Jim White chronology
| Jim White Presents: Music from Searching for the Wrong-Eyed Jesus (2005) | Transnormal Skiperoo (2007) | Where It Hits You (2012) |

= Transnormal Skiperoo =

Transnormal Skiperoo is a 2007 album by Jim White. It was produced by Joe Pernice and Michael Deming, recorded with the band Olabelle and also features tracks with Tucker Martine and Laura Veirs, local Georgia legend Don Chambers and Goat, bluegrass duo Jeff & Vida and percussionist Mauro Refosco.

In a 2007 interview White said the album title was a term he had invented to describe "a strange new feeling I've been experiencing after years of feeling lost and alone and cursed."

He explained: "Now, when everything around me begins to shine, when I find myself dancing around in my back yard for no particular reason other than it feels good to be alive, when I get this deep sense of gratitude that I don't need drugs or God or doomed romance to fuel myself through the gauntlet of a normal day, I call that feeling 'Transnormal Skiperoo'."

White said the album marked a change of mood, both personally and musically: "I could keep writing songs about being sad and miserable, that’s my stock in trade, but it’s not a true reflection of how I am now. I vividly recall being sad and lost, but now I feel a true sense of purpose. I have a one year old daughter, a wife I love and a place in the world as a musician.

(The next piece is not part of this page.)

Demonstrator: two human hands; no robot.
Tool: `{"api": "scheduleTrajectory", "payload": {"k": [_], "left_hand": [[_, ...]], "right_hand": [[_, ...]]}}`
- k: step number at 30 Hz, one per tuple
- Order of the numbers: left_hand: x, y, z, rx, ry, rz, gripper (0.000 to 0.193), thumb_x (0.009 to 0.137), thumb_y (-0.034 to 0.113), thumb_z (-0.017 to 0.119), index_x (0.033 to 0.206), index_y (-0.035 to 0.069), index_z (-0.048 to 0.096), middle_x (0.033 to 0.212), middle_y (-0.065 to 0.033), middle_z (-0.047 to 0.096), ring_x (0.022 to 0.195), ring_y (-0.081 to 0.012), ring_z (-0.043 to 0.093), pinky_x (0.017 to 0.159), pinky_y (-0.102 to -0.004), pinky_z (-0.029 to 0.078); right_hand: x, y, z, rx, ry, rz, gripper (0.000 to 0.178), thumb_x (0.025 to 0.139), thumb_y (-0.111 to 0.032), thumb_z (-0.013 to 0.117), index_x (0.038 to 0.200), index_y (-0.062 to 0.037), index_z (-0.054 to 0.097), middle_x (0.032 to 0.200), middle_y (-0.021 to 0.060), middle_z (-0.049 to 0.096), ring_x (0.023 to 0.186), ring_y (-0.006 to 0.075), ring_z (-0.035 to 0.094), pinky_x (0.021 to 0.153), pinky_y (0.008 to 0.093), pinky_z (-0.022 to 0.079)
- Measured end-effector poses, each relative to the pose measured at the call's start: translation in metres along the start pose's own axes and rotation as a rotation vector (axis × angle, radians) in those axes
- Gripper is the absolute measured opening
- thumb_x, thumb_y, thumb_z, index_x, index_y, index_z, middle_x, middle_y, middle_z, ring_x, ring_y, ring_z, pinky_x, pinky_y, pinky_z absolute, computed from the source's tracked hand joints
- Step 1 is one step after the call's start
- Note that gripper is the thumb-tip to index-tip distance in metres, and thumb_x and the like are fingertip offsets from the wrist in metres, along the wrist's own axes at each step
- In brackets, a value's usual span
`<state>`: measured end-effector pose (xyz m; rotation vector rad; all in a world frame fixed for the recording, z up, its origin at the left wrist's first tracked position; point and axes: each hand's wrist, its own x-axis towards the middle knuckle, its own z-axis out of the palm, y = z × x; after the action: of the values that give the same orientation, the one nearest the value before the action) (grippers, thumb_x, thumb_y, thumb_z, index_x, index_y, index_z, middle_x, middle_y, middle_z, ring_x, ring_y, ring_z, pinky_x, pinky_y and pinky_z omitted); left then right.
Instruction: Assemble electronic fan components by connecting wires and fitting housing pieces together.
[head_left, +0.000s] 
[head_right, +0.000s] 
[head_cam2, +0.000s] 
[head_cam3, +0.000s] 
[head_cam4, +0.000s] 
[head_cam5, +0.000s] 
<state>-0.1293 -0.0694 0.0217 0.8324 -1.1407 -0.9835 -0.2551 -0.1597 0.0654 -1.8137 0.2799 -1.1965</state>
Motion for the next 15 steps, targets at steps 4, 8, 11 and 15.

"This record is, in part, a sigh of relief I'm not stuck in the quagmire anymore, There’s still some old songs, like 'Jailbird', that I've only just got around to releasing, but there's lots of different kinds of songs too. I have a feeling people like me better sad, but I hope they are in my corner now I can feel and try to express happiness and a sense of fulfillment.

"It’s still new for me, I've built up a vocabulary over 45 years of sadness and maybe five years of joy, I'm still finding my way. On my last album I tried to write a song of love about my daughter but it wound up being about junkies and sleaze. It's taken me a while to meet the challenge, I hope I've done it with songs like 'Diamonds to Coal'."

Professional ratings
Review scores
| Source | Rating |
| Allmusic | link |
| Billboard | link |
| Entertainment Weekly | A− (14 Mar 2008, p.75) |
| Filter | 86% (Winter 2008, p.98) |
| Los Angeles Times | link |
| The Onion (A.V. Club) | B+ link |
| PopMatters | link |
| Spin | link |
| Under the Radar | (Winter 2008, p.89) |
| Village Voice | link |

==Track listing==
(all tracks by Jim White)

1. "A Town Called Amen" – 3:42
2. "Blindly We Go" – 2:59
3. "Jailbird" – 5:55
4. "Crash Into the Sun" – 4:22
5. "Fruit of the Vine" – 7:50
6. "Take Me Away" – 4:27
7. "Turquoise House" – 3:18
8. "Diamonds to Coal" – 4:36
9. "Counting Numbers in the Air" – 5:20
10. "Plywood Superman" – 5:36
11. "Pieces of Heaven" – 3:07
12. "It's Been a Long Long Day" – 3:51

==Personnel==

- Jim White – vocals, guitars, harmonica, banjo, Hammond M3, keyboard, mini-vibes
- Byron Isaacs – bass, dobro, stand-up bass, vocals
- Tony Leone – drums, vocals
- Glenn Patscha – keyboards, vocals
- Fiona McBain – vocals
- Mauro Refosco – percussion
- Patrick Hargon – lead guitar
- Tucker Martine – drums, vocals
- Steve Moore – keys, vocals, horns
- Karl Blau – bass, horns, vocals
- Laura Veirs – vocals ("Crash Into the Sun")
- Clyde Petersen – vocals
- Don Chambers – banjo, vocal
- Matt "Pistol" Stoessel – slide guitar, pedal steel
- Lisa Hargon – bass, drums, vocals
- Brandon McDearis – drums
- Vida Wakeman – vocals
- Jeff Burke – banjo, mandolin, vocals
- Michael Deming – recorder, washboard
- Joe Pernice – vocals ("Take Me Away")
- Levon Henry – tenor sax
- Robin Pratt – vocals
- Patrick Warren – keyboards, marxophone
- Chris Riser – stand-up bass
- Amanda Kapousouz – violin

==Appearances in other media==
- Crash Into the Sun was played during a scene in Life during the episode Re-entry. (Series 2 Episode 13).